五極管の話

気がつくと現用のパワーアンプの初段は五極管を使ってるものばかりだ。肆號機 1626PP の場合は 12AU6 ではあるが三結で使ってるから別にしても、弐號機(改)809 シングルでは 6AC7、伍號機 832APP では 713A、そして今回の陸號機 GU50 シングルは 403A/B/ 6AK5 といった具合だ。基本的にハイゲインなアンプが好きなので、段数を増やさずにゲインを稼ごうと思うとそれなりに gm の高い五極管を持ってくるのが手っ取り早いわけだが。もちろん次段に直接入力容量の大きい三極管を持ってくるわけにはいかないとかいうような制限はあるが、世間様の作例などを見ているとそもそもこのような球を使うという発想自体あまりないようにも思える。

この手の五極管でオーディオによく使われて高価なものには WE310A や EF86 がある。前者は 91B アンプ、後者は QUAD に使われたことが物語として流通しているのだろうか。でも 91B のオリジナルの回路図には「310A か 6C6」と書かれていたりして、ということは初段とドライバは別に 6C6 や 77 で構わないわけだよな。WE でも今回使った 403A/B はまだまだ安い。たとえば 396A が互換性のある 5670 に比べてきわめて高価なのに対し、403A/B はその他の 6AK5 とそれほど価格が変わらない。他にも 6AU6 や EF37 など、ソケットもヒーター電圧も普通なのになぜか人気が出ず、おかげで安価なままなのでオレにも使いやすい球がいろいろとある。RCA だったりムラードだったりといった人気ブランド物でもこういうのは高くならない。

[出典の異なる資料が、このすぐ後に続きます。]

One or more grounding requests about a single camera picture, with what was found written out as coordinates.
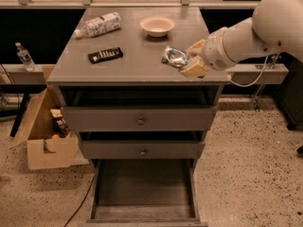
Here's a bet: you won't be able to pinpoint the standing small water bottle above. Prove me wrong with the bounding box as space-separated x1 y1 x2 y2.
15 43 35 72

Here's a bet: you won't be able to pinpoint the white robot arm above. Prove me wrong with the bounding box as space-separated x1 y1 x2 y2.
180 0 303 77

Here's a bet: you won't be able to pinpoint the grey middle drawer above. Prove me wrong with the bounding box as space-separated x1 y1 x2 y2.
80 141 205 159

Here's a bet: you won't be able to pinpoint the white bowl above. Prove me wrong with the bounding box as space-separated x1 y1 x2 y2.
139 16 175 38

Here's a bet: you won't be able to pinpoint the black snack bar wrapper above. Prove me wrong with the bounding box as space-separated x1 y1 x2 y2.
88 47 123 63

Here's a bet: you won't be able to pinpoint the white cable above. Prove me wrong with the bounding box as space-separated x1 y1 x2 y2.
228 54 273 88

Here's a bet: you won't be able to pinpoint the grey drawer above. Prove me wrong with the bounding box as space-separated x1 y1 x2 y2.
79 159 208 227
61 106 217 131
80 141 205 159

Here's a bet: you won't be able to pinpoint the open cardboard box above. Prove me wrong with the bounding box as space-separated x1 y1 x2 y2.
9 64 80 170

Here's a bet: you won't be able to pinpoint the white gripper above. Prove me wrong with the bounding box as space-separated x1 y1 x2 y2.
180 27 236 77

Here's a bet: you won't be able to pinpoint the grey bottom drawer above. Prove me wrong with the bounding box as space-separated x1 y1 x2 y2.
79 159 208 227

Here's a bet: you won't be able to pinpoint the grey drawer cabinet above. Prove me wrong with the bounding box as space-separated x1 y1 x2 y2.
46 6 232 227

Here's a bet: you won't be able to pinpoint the snack items in box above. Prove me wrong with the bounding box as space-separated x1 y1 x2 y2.
50 109 69 138

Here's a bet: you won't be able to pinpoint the metal tripod stand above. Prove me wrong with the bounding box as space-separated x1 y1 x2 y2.
251 54 280 112

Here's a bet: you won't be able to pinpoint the grey top drawer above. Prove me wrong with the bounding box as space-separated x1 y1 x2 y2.
61 106 217 131

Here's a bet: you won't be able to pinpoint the black floor cable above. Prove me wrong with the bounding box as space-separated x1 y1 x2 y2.
62 175 97 227

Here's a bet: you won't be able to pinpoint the lying plastic water bottle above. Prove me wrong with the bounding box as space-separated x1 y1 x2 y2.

オレのように経験も財力もないものとしては、目に付いた使えそうなものを使ってみるというスタンスであり、選択した要素に一般的によく言われるようなデメリットがあるかどうかがそもそもよく分かってない。結果として測定できる範囲で問題が生じず、かつ聴感上も特に悪くないなら、それでいいんじゃないかと思うんだけど。たとえば 6AU6 と EF86 って何が違うんだろう?